Ever since I heard the term “goat yoga” I was sold. The thought of hanging out with goats while practicing yoga was enticing. At a fitness class earlier this week someone mentioned they were going to attend a goat yoga class over the weekend. I immediately asked for the details.
Saturday came around and I almost didn’t go. It was chilly and rainy out and part of me just wanted to sit on the couch watching Fixer Upper while drinking coffee. Then my inner voice said “Sarah you’ve been wanting to do this for a long time, get your butt up and go!”. Sometimes I have to be my own cheerleader. I love being lazy! But that’s what Sundays are for right?? So I got ready, then my boyfriend and I headed out the door to Returning Home Farm in Verona, PA.
Since it was raining out the class was inside a barn, added plus. Space was tight but we didn’t mind. I knew right off the bat that I wouldn’t be doing much yoga in this class. I’m pretty sure I have A.D.D and I love animals, so my concentration went out the window as soon as the goats came in. I even asked the teacher before class if it was okay to just hang with the goats and not focus so much on the yoga.
I loved the teacher, she was easy going and fun and offered different options of class participation. She made suggestions on how to concentrate while the goats pranced around, she also mentioned that she wouldn’t be offended if you just spent time with the goats. This was my kind of teacher. I’m not the kind of student who enjoys being told what to do. I like my freedom and respect suggestion. So her approach was appreciated.
The teacher also introduced a theme to the class, since we are entering fall the theme was: Light to Dark. She talked a lot about dealing with dark emotions. Embracing the darkness but also trying to find the light. I was so excited for this topic because to me that is what this blog embodies. Positive Aggressive is about my journey to living my best positive life. Yes I have negative emotions, no I am not ashamed of that. I embrace my negative emotions, I acknowledge that they are a part of me. This allows me to work on turning them around.

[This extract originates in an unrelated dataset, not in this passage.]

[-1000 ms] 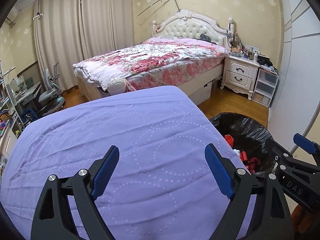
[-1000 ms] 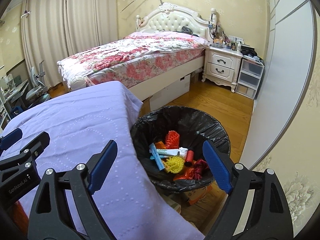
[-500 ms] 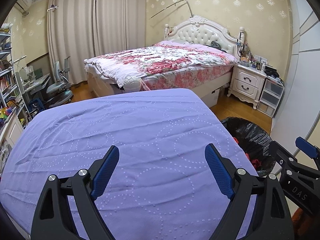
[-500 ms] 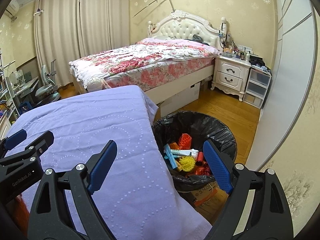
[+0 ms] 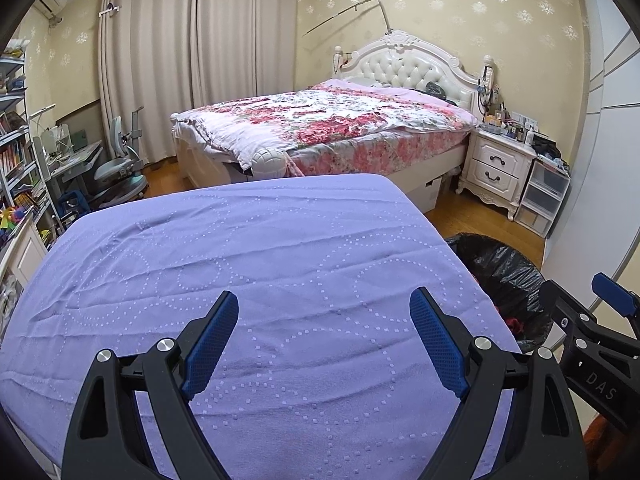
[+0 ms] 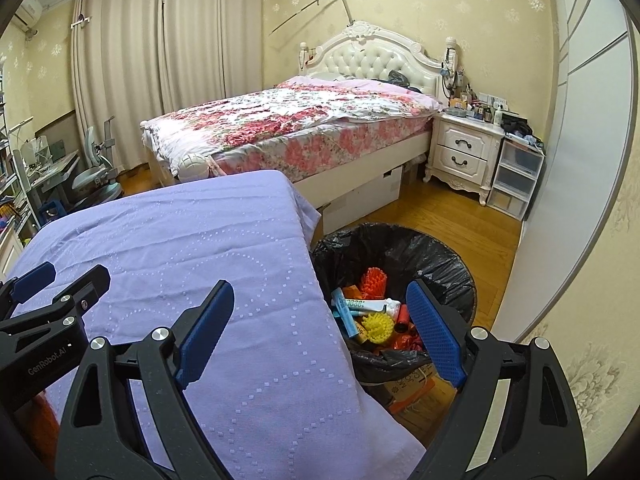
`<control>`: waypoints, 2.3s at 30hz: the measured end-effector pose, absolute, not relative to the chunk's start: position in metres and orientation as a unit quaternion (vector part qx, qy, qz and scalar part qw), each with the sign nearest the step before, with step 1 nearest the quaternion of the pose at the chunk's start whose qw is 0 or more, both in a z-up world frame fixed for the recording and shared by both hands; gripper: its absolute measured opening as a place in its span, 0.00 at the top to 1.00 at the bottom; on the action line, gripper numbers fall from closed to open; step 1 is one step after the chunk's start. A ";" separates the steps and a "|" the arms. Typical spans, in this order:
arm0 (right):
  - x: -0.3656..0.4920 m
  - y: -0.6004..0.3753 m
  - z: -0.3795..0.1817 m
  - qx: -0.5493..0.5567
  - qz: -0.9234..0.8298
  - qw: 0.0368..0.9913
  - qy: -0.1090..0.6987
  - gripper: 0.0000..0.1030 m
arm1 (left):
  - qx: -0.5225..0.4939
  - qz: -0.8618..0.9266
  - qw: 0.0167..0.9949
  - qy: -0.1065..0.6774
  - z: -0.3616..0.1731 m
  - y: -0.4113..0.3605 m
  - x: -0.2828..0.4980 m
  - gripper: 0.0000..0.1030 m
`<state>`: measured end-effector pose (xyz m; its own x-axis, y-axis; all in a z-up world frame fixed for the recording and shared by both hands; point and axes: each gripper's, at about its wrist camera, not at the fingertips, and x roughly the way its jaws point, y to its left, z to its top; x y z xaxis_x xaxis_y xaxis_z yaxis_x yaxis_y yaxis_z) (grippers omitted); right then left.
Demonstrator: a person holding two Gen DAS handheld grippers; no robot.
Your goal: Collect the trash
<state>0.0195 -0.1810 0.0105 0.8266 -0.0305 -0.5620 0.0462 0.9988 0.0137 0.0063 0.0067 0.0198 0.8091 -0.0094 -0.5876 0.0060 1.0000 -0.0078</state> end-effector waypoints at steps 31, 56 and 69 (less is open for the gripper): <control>0.020 -0.178 0.005 0.012 -0.019 0.955 0.296 0.17 | -0.003 -0.004 0.953 0.302 0.021 0.005 0.003 0.18; 0.021 -0.177 0.006 0.011 -0.019 0.955 0.297 0.17 | -0.014 -0.015 0.953 0.303 0.025 0.005 0.003 0.17; 0.018 -0.172 0.001 0.009 -0.015 0.954 0.299 0.17 | -0.001 0.016 0.956 0.293 0.022 0.009 0.004 0.17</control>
<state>0.0184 -0.1718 0.0012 0.8208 -0.0226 -0.5708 0.0332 0.9994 0.0083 0.0043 0.0091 0.0217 0.8278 0.0301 -0.5602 -0.0311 0.9995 0.0077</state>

She also shared a quote during shavasna about a woman who lost everything and had the ability to find gratitude. I haven’t been able to find the quote online but when I do, I’ll share it. I just remember the way the quote made me feel. It reinforced the power of gratitude. I need always be reminded to be grateful. When I focus on what I don’t have my gratitude falls by the wayside. Something as simple as being grateful to be alive is a game changer. On days when I say that out loud to the universe my attitude seems to change drastically. The simple truth is that we’re all fortunate to be here, to be given this life. So I am on this journey to make the most of it, won’t you join me?